Reputation: 21393
I am trying to learn Hadoop by following a tutorial and trying to do pseudo-distributed mode on my machine.
My core-site.xml
is:
<?xml version="1.0"?>
<?xml-stylesheet type="text/xsl" href="configuration.xsl"?>
<configuration>
<property>
<name>fs.default.name</name>
<value>hdfs://localhost:9000</value>
<description>The name of the default file system.
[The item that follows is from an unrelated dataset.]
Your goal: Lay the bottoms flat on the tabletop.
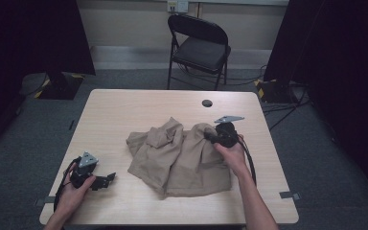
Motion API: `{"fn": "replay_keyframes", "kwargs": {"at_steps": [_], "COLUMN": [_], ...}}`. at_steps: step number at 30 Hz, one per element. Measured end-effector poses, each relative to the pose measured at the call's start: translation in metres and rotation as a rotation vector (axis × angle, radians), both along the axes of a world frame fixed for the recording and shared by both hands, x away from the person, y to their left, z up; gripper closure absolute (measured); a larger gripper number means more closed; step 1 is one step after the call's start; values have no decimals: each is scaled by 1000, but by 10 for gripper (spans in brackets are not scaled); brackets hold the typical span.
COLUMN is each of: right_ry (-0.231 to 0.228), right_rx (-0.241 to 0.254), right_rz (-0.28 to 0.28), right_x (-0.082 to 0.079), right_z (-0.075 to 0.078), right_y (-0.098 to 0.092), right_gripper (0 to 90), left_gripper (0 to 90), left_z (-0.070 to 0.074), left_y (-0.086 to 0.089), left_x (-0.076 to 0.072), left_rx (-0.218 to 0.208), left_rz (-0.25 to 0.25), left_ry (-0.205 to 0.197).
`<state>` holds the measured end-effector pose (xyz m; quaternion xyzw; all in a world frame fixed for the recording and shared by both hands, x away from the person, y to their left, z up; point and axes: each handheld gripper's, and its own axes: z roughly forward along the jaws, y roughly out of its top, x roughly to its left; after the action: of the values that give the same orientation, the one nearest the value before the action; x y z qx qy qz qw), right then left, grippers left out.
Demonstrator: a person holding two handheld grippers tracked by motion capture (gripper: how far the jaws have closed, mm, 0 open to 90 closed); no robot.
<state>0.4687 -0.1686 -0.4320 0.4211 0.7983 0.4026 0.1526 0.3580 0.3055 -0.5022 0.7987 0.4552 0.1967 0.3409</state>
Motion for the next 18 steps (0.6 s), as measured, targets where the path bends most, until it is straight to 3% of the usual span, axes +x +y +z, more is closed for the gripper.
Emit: {"fn": "replay_keyframes", "kwargs": {"at_steps": [1,6,7,8,9,10,11,13,17,18], "right_ry": [0,-26,-26,-32,-32,-40,-40,-41,-31,-18], "right_rx": [0,0,0,-3,-3,-8,-8,-9,-16,-10], "right_rz": [0,30,30,36,36,45,45,53,52,35], "right_x": [0,-41,-41,-55,-55,-70,-70,-92,-110,-118], "right_z": [0,9,9,11,11,12,12,10,1,-8], "right_y": [0,-23,-23,-30,-30,-35,-35,-43,-51,-58], "right_gripper": [871,871,871,871,871,871,871,871,870,870], "left_gripper": [67,68,68,68,68,68,68,68,68,67], "left_z": [0,0,0,0,0,0,0,0,0,0], "left_y": [0,0,0,0,0,0,0,0,0,0], "left_x": [0,0,0,0,0,0,0,0,0,0], "left_rx": [0,-1,-1,1,1,1,1,0,0,0], "left_rz": [0,1,1,0,0,0,0,1,1,1], "left_ry": [0,-1,-1,0,0,-1,-1,-1,-2,-1]}}
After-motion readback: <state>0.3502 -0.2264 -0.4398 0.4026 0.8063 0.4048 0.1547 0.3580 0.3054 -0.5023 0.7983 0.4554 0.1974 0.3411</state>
A URI whose scheme and authority determine the FileSystem implementation.
</description>
</property>
</configuration>
My hdfs-site.xml
file is:
<?xml version="1.0"?>
<?xml-stylesheet type="text/xsl" href="configuration.xsl"?>
<configuration>
<property>
<name>dfs.replication</name>
<value>1</value>
<description>The actual number of replications can be specified when the
file is created.
</description>
</property>
</configuration>
My mapred-site.xml
file is:
<?xml version="1.0"?>
<?xml-stylesheet type="text/xsl" href="configuration.xsl"?>
<configuration>
<property>
<name>mapred.job.tracker</name>
<value>localhost:9001</value>
<description>The host and port that the MapReduce job tracker runs
at.
</description>
</property>
</configuration>
When I run the command it ran successfully but what it is doing actually:
hadoop-1.2.1$ bin/hadoop namenode -format
14/11/26 12:37:16 INFO namenode.NameNode: STARTUP_MSG:
/************************************************************
STARTUP_MSG: Starting NameNode
STARTUP_MSG: host = myhost/127.0.0.8
STARTUP_MSG: args = [-format]
STARTUP_MSG: version = 1.2.1
STARTUP_MSG: build = https://svn.apache.org/repos/asf/hadoop/common/branches/branch-1.2 -r 1503152; compiled by 'mattf' on Mon Jul 22 15:23:09 PDT 2013
STARTUP_MSG: java = 1.6.0_45
************************************************************/
14/11/26 12:37:17 INFO util.GSet: Computing capacity for map BlocksMap
14/11/26 12:37:17 INFO util.GSet: VM type = 64-bit
14/11/26 12:37:17 INFO util.GSet: 2.0% max memory = 932118528
14/11/26 12:37:17 INFO util.GSet: capacity = 2^21 = 2097152 entries
14/11/26 12:37:17 INFO util.GSet: recommended=2097152, actual=2097152
14/11/26 12:37:17 INFO namenode.FSNamesystem: fsOwner=myuser
14/11/26 12:37:17 INFO namenode.FSNamesystem: supergroup=supergroup
14/11/26 12:37:17 INFO namenode.FSNamesystem: isPermissionEnabled=true
14/11/26 12:37:17 INFO namenode.FSNamesystem: dfs.block.invalidate.limit=100
14/11/26 12:37:17 INFO namenode.FSNamesystem: isAccessTokenEnabled=false accessKeyUpdateInterval=0 min(s), accessTokenLifetime=0 min(s)
14/11/26 12:37:17 INFO namenode.FSEditLog: dfs.namenode.edits.toleration.length = 0
14/11/26 12:37:17 INFO namenode.NameNode: Caching file names occuring more than 10 times
14/11/26 12:37:17 INFO common.Storage: Image file /tmp/hadoop-myuser/dfs/name/current/fsimage of size 115 bytes saved in 0 seconds.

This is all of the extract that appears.